* _YOUR GOAL_: Each line of the listing below should be restated word for word.

##########

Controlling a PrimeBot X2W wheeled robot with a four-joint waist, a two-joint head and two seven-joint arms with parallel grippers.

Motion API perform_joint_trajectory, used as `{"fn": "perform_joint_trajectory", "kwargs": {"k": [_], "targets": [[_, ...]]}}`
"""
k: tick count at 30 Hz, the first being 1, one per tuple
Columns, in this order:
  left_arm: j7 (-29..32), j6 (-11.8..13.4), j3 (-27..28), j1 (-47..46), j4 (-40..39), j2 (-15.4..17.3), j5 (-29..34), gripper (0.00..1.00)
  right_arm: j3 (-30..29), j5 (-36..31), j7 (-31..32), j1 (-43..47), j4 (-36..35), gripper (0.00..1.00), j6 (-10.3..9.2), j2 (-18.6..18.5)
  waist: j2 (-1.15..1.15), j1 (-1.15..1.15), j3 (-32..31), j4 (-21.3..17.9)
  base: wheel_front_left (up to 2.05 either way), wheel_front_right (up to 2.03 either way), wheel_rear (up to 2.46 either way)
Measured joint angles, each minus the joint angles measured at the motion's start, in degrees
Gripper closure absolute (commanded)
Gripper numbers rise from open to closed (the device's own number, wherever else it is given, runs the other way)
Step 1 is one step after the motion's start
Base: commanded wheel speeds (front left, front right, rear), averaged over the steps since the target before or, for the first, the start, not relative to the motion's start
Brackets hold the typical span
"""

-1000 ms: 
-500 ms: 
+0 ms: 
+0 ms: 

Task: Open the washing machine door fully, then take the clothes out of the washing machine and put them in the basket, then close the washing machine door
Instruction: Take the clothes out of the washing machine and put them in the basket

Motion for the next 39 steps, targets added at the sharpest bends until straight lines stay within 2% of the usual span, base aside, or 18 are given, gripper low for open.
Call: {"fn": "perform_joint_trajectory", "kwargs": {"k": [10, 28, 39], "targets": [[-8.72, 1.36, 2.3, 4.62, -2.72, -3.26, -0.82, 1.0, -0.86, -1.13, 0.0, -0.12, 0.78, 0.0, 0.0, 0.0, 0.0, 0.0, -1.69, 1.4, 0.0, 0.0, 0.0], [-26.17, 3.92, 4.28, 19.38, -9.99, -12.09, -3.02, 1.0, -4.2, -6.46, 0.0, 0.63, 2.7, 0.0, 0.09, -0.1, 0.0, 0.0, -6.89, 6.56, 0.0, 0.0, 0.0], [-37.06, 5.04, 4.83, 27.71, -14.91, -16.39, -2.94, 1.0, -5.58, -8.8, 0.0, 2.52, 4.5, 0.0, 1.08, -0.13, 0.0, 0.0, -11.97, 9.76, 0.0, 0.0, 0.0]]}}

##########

* _SOLUTION FOR THIS TASK_:
Controlling a PrimeBot X2W wheeled robot with a four-joint waist, a two-joint head and two seven-joint arms with parallel grippers.

Motion API perform_joint_trajectory, used as `{"fn": "perform_joint_trajectory", "kwargs": {"k": [_], "targets": [[_, ...]]}}`
"""
k: tick count at 30 Hz, the first being 1, one per tuple
Columns, in this order:
  left_arm: j7 (-29..32), j6 (-11.8..13.4), j3 (-27..28), j1 (-47..46), j4 (-40..39), j2 (-15.4..17.3), j5 (-29..34), gripper (0.00..1.00)
  right_arm: j3 (-30..29), j5 (-36..31), j7 (-31..32), j1 (-43..47), j4 (-36..35), gripper (0.00..1.00), j6 (-10.3..9.2), j2 (-18.6..18.5)
  waist: j2 (-1.15..1.15), j1 (-1.15..1.15), j3 (-32..31), j4 (-21.3..17.9)
  base: wheel_front_left (up to 2.05 either way), wheel_front_right (up to 2.03 either way), wheel_rear (up to 2.46 either way)
Measured joint angles, each minus the joint angles measured at the motion's start, in degrees
Gripper closure absolute (commanded)
Gripper numbers rise from open to closed (the device's own number, wherever else it is given, runs the other way)
Step 1 is one step after the motion's start
Base: commanded wheel speeds (front left, front right, rear), averaged over the steps since the target before or, for the first, the start, not relative to the motion's start
Brackets hold the typical span
"""

-1000 ms: 
-500 ms: 
+0 ms: 
+0 ms: 

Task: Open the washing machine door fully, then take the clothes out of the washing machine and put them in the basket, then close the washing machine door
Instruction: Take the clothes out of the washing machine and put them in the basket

Motion for the next 39 steps, targets added at the sharpest bends until straight lines stay within 2% of the usual span, base aside, or 18 are given, gripper low for open.
Call: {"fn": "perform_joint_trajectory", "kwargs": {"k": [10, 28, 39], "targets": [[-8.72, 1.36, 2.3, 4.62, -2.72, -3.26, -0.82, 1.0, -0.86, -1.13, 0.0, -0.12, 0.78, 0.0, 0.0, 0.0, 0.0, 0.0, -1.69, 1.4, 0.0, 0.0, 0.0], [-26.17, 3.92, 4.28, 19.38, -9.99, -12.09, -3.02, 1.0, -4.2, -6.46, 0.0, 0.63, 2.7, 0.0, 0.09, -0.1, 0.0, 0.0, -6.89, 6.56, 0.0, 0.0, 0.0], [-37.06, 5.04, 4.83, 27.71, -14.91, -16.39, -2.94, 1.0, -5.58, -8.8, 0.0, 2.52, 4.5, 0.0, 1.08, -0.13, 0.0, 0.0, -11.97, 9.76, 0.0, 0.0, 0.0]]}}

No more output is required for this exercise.